Con todos los amigos que hablé este fin de semana, no hubo silla ni barra en que no saliera a relucir la infidelidad del novio de Tamara Falcó, lo que demuestra la verdad del concepto freudiano de «pulsión escópica» del ser humano o el goce que produce mirar por el ojo de la cerradura y espiar la vida del otro.
Da igual quien sea, el vecino o la Presley, el goce está en la comparación de la vida del otro con la de uno. Interesa como viven, cómo disfrutan y cómo padecen, no sólo por la historia en sí que puede ser más o menos apasionante, sino porque mirando la vida del otro se activan las llamadas «neuronas espejo» que nos hacen sentir lo que siente y eso a veces asusta y otras coloca.
Toda aquel o aquella que haya sufrido el desengaño amoroso de una infidelidad inesperada se sentirá concernido en la historia de Tamara, y me temo que somos la mayoría.
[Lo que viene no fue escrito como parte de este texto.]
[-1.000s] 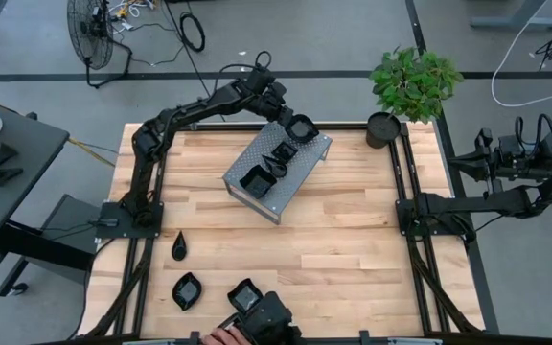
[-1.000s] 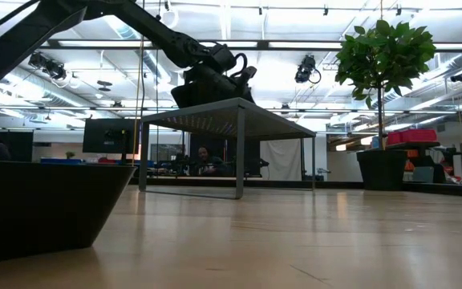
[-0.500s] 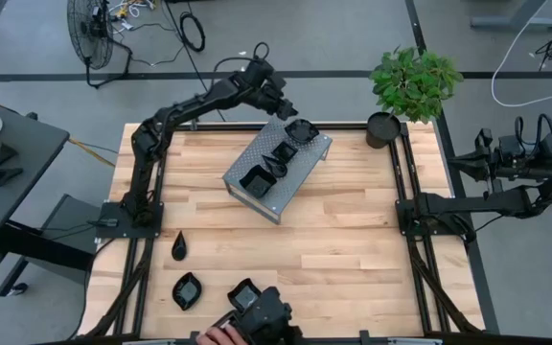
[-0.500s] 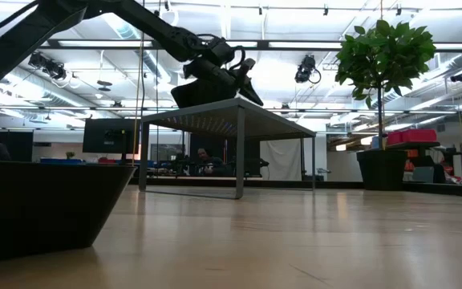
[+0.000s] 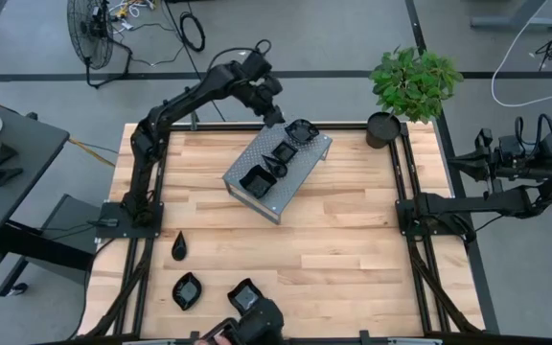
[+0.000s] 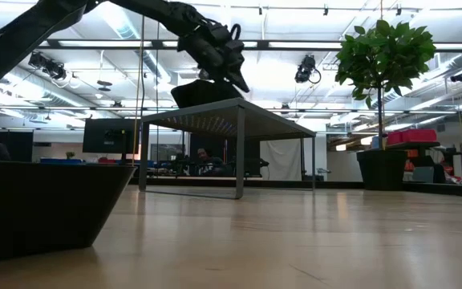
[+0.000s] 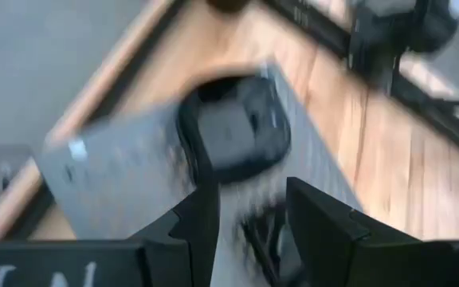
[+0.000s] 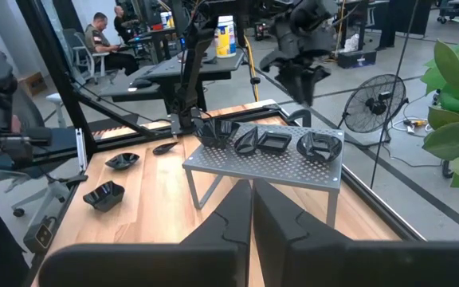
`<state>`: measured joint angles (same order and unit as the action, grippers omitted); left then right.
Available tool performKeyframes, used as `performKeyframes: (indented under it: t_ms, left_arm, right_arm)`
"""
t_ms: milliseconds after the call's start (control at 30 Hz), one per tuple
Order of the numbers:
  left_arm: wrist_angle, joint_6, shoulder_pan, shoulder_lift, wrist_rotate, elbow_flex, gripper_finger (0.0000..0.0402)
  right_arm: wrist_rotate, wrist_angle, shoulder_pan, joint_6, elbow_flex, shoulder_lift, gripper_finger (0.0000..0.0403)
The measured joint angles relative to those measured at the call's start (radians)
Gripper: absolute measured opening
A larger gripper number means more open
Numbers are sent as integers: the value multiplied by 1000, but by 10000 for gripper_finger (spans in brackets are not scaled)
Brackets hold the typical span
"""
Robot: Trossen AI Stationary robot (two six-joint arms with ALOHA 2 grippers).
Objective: Pick & Place Mini shaped plates
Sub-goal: Stack the black drop shaped plate on top of the black drop shaped plate on the shelf
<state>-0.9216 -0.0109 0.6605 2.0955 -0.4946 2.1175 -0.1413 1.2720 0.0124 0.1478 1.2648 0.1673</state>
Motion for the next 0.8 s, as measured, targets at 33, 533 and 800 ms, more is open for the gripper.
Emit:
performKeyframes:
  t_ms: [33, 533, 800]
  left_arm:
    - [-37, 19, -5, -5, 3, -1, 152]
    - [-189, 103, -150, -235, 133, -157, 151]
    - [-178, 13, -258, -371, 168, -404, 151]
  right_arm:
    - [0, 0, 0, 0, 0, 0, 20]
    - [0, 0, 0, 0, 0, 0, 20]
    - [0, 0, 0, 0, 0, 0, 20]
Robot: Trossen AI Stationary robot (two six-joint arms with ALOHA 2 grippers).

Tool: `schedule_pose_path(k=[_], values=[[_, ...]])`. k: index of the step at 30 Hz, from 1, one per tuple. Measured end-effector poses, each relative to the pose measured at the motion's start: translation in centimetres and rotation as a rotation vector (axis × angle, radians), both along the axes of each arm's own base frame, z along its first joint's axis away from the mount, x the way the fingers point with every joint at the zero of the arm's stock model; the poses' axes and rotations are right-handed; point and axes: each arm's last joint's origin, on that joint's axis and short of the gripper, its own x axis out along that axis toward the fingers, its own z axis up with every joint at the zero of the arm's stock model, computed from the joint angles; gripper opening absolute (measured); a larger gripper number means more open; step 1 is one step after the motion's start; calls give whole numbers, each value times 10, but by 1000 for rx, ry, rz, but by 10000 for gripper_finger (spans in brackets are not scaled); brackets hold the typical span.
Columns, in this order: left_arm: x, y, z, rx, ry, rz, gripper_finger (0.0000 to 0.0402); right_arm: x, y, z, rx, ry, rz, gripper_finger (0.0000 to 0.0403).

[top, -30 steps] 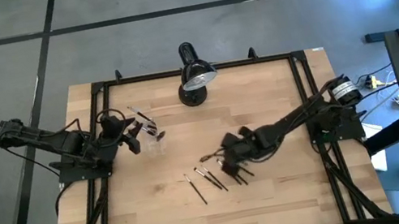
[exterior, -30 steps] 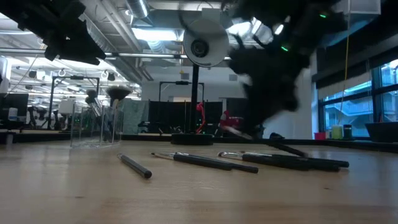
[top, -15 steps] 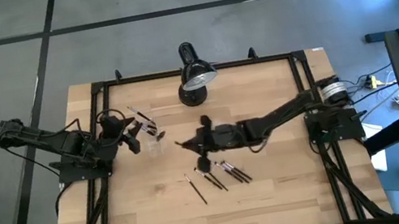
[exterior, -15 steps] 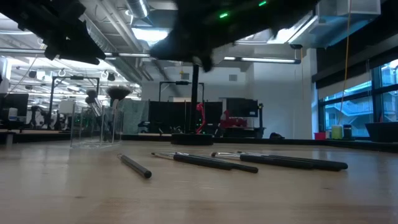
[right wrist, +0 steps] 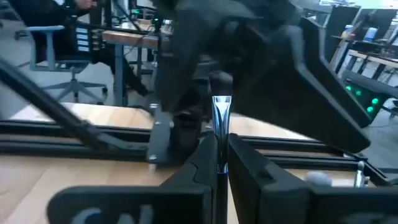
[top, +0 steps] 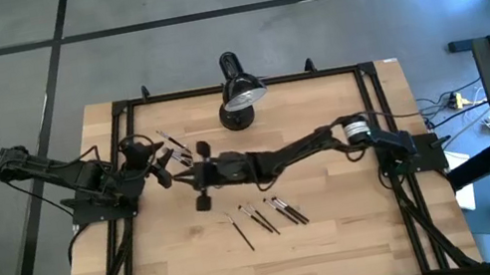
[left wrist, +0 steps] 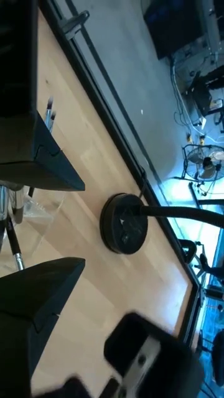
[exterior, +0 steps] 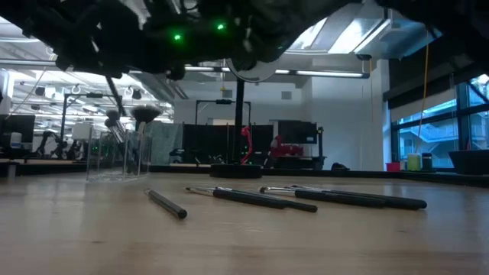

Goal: Sort items
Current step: Put the medium angled shader brush into the transparent organizer

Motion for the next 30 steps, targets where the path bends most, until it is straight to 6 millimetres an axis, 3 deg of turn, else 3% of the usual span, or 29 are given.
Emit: schedule_pose_path(k=[5,11,25,30], values=[[-1,0,-1,-16,-3,10,180,14,-14,-4,15,-17,-27,31],[-1,0,-1,-16,-8,13,180,15,-23,-13,83,56,-57,31],[-1,1,-1,-11,-13,22,180,12,-24,-31,196,214,-112,31],[-1,1,-1,-11,-13,22,180,10,-24,-36,223,280,-110,55]])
¿Sufre como yo sufro?¿será capaz de perdonarlo?¿caerá en un pozo depresivo que eclipsará su glamur?
En los corrillos que asistí cada uno expresaba su opinión y casi todos empatizaban emocionalmente con Tamara reverberando en su pena, su frustración y un dolor empapado de culpa por no haber atendido las verdades de su madre-que de eso sabe largo- que la advirtió repetidamente. Pero el amor es ciego.
A mí me interesa más el ex pretendiente. Iñigo Onieva es un ejemplar de una subespecie humana legendaria: el pijus magnificus en su variedad de empresario de la noche con muchos efectos especiales y seguridad en sí mismo.
Pobre Iñigo, los pijus magnificus como él siempre pierden su gran oportunidad por no pararse a pensar un poco y guardarse la gallarda.
No contaba con que Tamara tiene fe y eso alivia mucho.